BEIRUT: The Syrian Kurdish YPG militia said on Sunday it had fully captured Deir Ezzor’s eastern countryside from Daesh with the help of both the US-led coalition and Russia.
The YPG spearheads the Syrian Democratic Forces (SDF), an alliance of mostly Kurdish and Arab militias fighting Daesh with Washington’s backing.
The SDF offensive in Deir Ezzor province, which borders Iraq, has focused on territory east of the Euphrates river.
On the western bank, the Syrian military has waged its own attack against Daesh with support from Iran-backed militias and Russia.
The separate assaults advanced from opposite sides of the river, which bisects oil-rich Deir Ezzor, mostly staying out of each other’s way. The US-led coalition and the Russian military have held deconfliction meetings - to prevent clashes between planes and troops - though the two offensives have sometimes come into conflict.
On Sunday, YPG officials met with a Russian military delegation in a town on the eastern bank of Deir Ezzor province, according to the Kurdish-run ANHA news agency.

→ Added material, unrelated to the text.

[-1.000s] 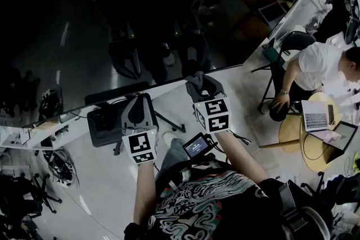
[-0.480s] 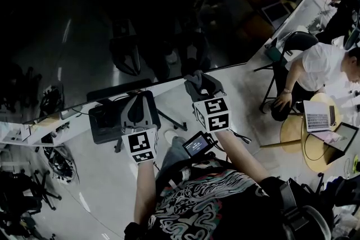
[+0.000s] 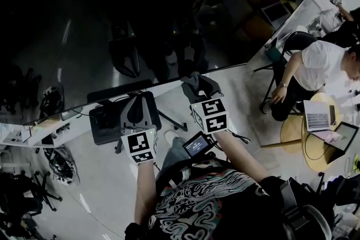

“The eastern countryside of the city has been fully liberated from Daesh... with the international coalition and Russia’s support,” YPG spokesman Nuri Mahmoud said in a statement.
“We thank the international coalition and the Russian forces for their air, logistical, advisory support and coordination on the ground.” Mahmoud said the YPG “hoped for an increase in support and the provision of air defence and required cover.”
The SDF’s most powerful component, the YPG, announced that it had defeated Daesh militants on its side “in cooperation with the Arab tribes.”
The US-led coalition and Russian forces in Syria provided “air and logistical support, advice and coordination on the ground,” its statement said.
“We hope for an increase in this support and for ensuring the necessary air cover.” A YPG spokesman declared the victory in a village in Deir Ezzor in the presence of a Russian envoy from Moscow’s Hmeimim military base in Syria, it said.
US Defence Secretary Jim Mattis said this week that as the battle against Daesh entered its final stages, he expected the focus to move towards holding territory instead of arming Syrian Kurdish fighters.
On Sunday, Observatory head Rami Abdel Rahman said Daesh still held several villages in the province, on both banks of the Euphrates River.
Washington’s support for the YPG has infuriated Turkey, which sees the growing influence of Kurdish forces on its border as a security threat. Ankara considers the YPG an extension of the outlawed Kurdistan Workers Party (PKK) movement, which has fought a decades-long insurgency on Turkish soil.
Since the start of Syria’s conflict in 2011, the YPG and its allies have carved out autonomous regions in the north. They now control around a quarter of Syria, the largest part outside government control, after seizing vast land from Daesh.
Their autonomy plans face opposition from their battlefield ally Washington, from Turkey and from the Syrian government.
The YPG said on Sunday it was forming civil councils for Deir Ezzor that include Kurds, Arabs and other components based on “the principle of democracy and self-rule.”
It would mirror governing arrangements in other towns and cities that the Kurdish fighters and their allies captured.
With Daesh close to collapse in Syria, Syrian Kurdish leaders hope for a phase of negotiations to shore up their autonomy in the north. But in recent months, the Damascus government and its Iranian allies have more forcefully asserted ambitions to take territory under the control of Kurdish-led forces.
The YPG formed the bulk of the Syrian Democratic Forces, an Arab-Kurdish alliance that ousted IS from swathes of northern and eastern Syria, with help from the US-led coalition.
In September, the SDF began its assault on Daesh positions in the eastern half of Deir Ezzor province, as Russian-backed government troops squeezed IS in the western half.